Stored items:
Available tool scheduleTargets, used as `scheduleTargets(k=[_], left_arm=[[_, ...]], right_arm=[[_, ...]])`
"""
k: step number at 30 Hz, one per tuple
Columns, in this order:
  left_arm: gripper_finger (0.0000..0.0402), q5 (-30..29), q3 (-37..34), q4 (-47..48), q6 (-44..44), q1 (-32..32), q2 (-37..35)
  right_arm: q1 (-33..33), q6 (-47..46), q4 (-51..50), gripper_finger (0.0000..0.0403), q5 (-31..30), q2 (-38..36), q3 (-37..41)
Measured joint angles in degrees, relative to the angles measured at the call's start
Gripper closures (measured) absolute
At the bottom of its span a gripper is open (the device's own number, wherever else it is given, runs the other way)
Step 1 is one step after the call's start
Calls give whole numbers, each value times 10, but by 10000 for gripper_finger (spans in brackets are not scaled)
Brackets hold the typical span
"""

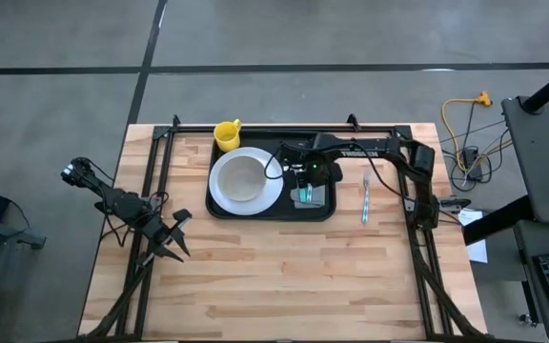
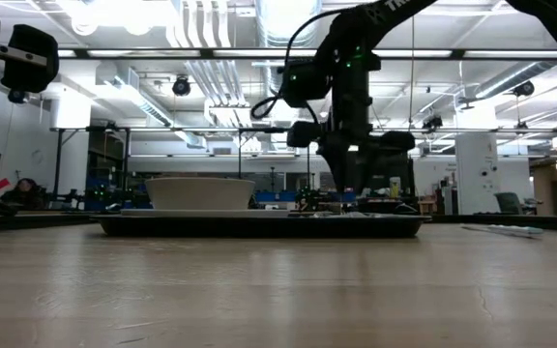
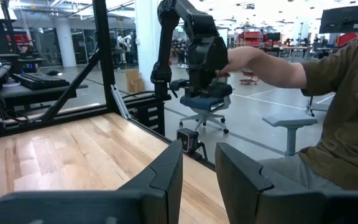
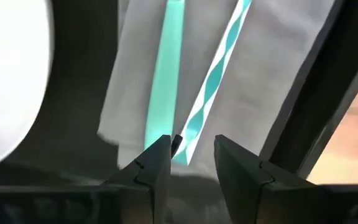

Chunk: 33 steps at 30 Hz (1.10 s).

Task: Set up tray
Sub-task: Put the white table knife to the right of the white fork on top of the gray napkin on the black tray

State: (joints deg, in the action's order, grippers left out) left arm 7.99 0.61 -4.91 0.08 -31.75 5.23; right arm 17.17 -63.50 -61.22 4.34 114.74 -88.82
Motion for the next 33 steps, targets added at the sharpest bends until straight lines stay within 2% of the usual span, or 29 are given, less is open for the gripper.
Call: scheduleTargets(k=[9, 16, 22, 28, 33], left_arm=[[324, 0, 0, 0, 0, 0, 0], [324, 0, 0, 0, 0, 0, 0], [324, 0, 0, 0, 0, 0, 0], [324, 0, 0, 0, 0, 0, 0], [324, 0, 0, 0, 0, 0, 0]], right_arm=[[-16, -82, -69, 296, -2, -24, 6], [-16, -103, -70, 298, -2, -42, 42], [-24, -130, -54, 298, -19, -94, 127], [-40, -181, 0, 298, -19, -182, 247], [-57, -236, 6, 298, -19, -256, 330]])
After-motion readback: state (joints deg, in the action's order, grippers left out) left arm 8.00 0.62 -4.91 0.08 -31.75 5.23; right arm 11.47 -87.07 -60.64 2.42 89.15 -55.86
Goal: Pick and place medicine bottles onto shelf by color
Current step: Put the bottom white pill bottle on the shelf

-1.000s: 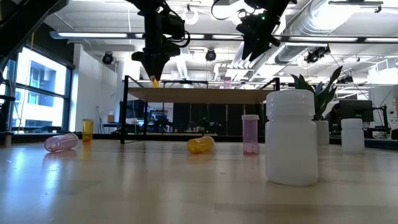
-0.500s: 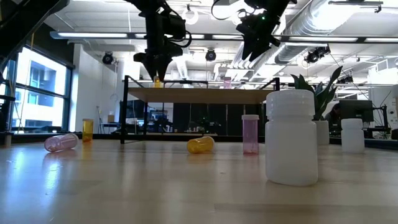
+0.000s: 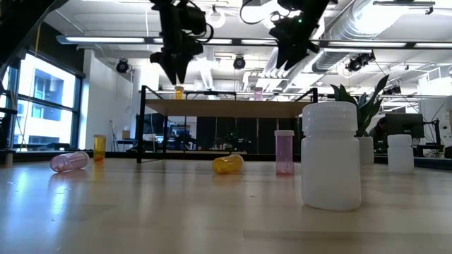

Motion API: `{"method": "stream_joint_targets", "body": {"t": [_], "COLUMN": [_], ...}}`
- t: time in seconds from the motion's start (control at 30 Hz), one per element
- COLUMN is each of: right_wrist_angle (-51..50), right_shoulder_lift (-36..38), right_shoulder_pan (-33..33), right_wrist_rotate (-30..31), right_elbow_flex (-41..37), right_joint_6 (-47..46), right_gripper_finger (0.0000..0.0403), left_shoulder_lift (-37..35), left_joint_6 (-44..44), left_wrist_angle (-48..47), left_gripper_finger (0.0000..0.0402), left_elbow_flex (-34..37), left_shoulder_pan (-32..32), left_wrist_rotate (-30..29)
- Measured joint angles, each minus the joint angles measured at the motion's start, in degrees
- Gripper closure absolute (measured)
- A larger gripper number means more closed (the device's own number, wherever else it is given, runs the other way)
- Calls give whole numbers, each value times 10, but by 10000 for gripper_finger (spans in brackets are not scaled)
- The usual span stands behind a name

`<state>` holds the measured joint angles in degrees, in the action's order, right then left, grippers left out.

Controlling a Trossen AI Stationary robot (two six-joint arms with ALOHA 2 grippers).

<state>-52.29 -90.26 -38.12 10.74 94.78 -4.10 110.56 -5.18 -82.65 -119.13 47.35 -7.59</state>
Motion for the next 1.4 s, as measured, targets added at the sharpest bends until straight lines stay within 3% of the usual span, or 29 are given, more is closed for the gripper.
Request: {"method": "stream_joint_targets", "body": {"t": [0.23,0.53,0.77,1.0,1.13,1.4], "right_wrist_angle": [-41,-50,-72,-102,-117,-135], "right_shoulder_lift": [0,0,0,0,0,0], "right_shoulder_pan": [13,43,97,162,206,300], "right_wrist_rotate": [-10,-119,-153,-155,-149,-117], "right_elbow_flex": [0,0,0,0,0,0], "right_joint_6": [-42,-116,-141,-180,-217,-304], "right_gripper_finger": [224,224,224,224,224,224], "left_shoulder_lift": [-52,-147,-248,-341,-375,-426], "left_joint_6": [25,49,31,-5,-16,-38], "left_wrist_angle": [-6,1,95,233,288,366], "left_gripper_finger": [232,232,232,232,232,232], "left_elbow_flex": [0,23,182,363,427,521], "left_shoulder_pan": [0,-18,-44,-67,-79,-111], "left_wrist_rotate": [4,55,74,179,229,231]}}
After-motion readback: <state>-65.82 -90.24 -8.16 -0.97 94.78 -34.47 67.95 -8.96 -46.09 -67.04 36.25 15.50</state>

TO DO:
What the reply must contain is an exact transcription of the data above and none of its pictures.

OUTPUT OF THE EXERCISE:
Available tool scheduleTargets, used as `scheduleTargets(k=[_], left_arm=[[_, ...]], right_arm=[[_, ...]])`
"""
k: step number at 30 Hz, one per tuple
Columns, in this order:
  left_arm: gripper_finger (0.0000..0.0402), q5 (-30..29), q3 (-37..34), q4 (-47..48), q6 (-44..44), q1 (-32..32), q2 (-37..35)
  right_arm: q1 (-33..33), q6 (-47..46), q4 (-51..50), gripper_finger (0.0000..0.0403), q5 (-31..30), q2 (-38..36), q3 (-37..41)
Measured joint angles in degrees, relative to the angles measured at the call's start
Gripper closures (measured) absolute
At the bottom of its span a gripper is open (the device's own number, wherever else it is given, runs the other way)
Step 1 is one step after the call's start
Calls give whole numbers, each value times 10, but by 10000 for gripper_finger (spans in brackets are not scaled)
Brackets hold the typical span
"""


Chunk: 33 steps at 30 Hz (1.10 s).

Task: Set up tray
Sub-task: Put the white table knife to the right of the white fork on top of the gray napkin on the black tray

State: (joints deg, in the action's order, grippers left out) left arm 7.99 0.61 -4.91 0.08 -31.75 5.23; right arm 17.17 -63.50 -61.22 4.34 114.74 -88.82
Motion for the next 33 steps, targets added at the sharpest bends until straight lines stay within 2% of the usual span, or 29 are given, less is open for the gripper.
Call: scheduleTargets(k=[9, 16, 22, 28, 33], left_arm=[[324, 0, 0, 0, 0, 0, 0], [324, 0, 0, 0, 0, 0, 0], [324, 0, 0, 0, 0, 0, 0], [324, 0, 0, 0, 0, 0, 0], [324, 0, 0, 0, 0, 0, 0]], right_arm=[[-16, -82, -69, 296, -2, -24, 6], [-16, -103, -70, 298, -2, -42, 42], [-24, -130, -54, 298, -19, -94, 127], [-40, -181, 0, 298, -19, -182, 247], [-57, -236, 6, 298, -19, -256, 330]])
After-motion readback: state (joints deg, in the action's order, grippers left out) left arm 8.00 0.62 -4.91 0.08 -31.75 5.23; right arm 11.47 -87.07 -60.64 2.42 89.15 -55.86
Goal: Pick and place medicine bottles onto shelf by color
Current step: Put the bottom white pill bottle on the shelf

-1.000s: 
-0.500s: 
+0.000s: 

Motion API: `{"method": "stream_joint_targets", "body": {"t": [_], "COLUMN": [_], ...}}`
- t: time in seconds from the motion's start (control at 30 Hz), one per element
- COLUMN is each of: right_wrist_angle (-51..50), right_shoulder_lift (-36..38), right_shoulder_pan (-33..33), right_wrist_rotate (-30..31), right_elbow_flex (-41..37), right_joint_6 (-47..46), right_gripper_finger (0.0000..0.0403), left_shoulder_lift (-37..35), left_joint_6 (-44..44), left_wrist_angle (-48..47), left_gripper_finger (0.0000..0.0402), left_elbow_flex (-34..37), left_shoulder_pan (-32..32), left_wrist_rotate (-30..29)
- Measured joint angles, each minus the joint angles measured at the motion's start, in degrees
- Gripper closure absolute (measured)
- A larger gripper number means more closed (the device's own number, wherever else it is given, runs the other way)
- Calls give whole numbers, each value times 10, but by 10000 for gripper_finger (spans in brackets are not scaled)
- The usual span stands behind a name

`<state>` holds the measured joint angles in degrees, in the action's order, right then left, grippers left out.

Controlling a Trossen AI Stationary robot (two six-joint arms with ALOHA 2 grippers).

<state>-52.29 -90.26 -38.12 10.74 94.78 -4.10 110.56 -5.18 -82.65 -119.13 47.35 -7.59</state>
Motion for the next 1.4 s, as measured, targets added at the sharpest bends until straight lines stay within 3% of the usual span, or 29 are given, more is closed for the gripper.
Request: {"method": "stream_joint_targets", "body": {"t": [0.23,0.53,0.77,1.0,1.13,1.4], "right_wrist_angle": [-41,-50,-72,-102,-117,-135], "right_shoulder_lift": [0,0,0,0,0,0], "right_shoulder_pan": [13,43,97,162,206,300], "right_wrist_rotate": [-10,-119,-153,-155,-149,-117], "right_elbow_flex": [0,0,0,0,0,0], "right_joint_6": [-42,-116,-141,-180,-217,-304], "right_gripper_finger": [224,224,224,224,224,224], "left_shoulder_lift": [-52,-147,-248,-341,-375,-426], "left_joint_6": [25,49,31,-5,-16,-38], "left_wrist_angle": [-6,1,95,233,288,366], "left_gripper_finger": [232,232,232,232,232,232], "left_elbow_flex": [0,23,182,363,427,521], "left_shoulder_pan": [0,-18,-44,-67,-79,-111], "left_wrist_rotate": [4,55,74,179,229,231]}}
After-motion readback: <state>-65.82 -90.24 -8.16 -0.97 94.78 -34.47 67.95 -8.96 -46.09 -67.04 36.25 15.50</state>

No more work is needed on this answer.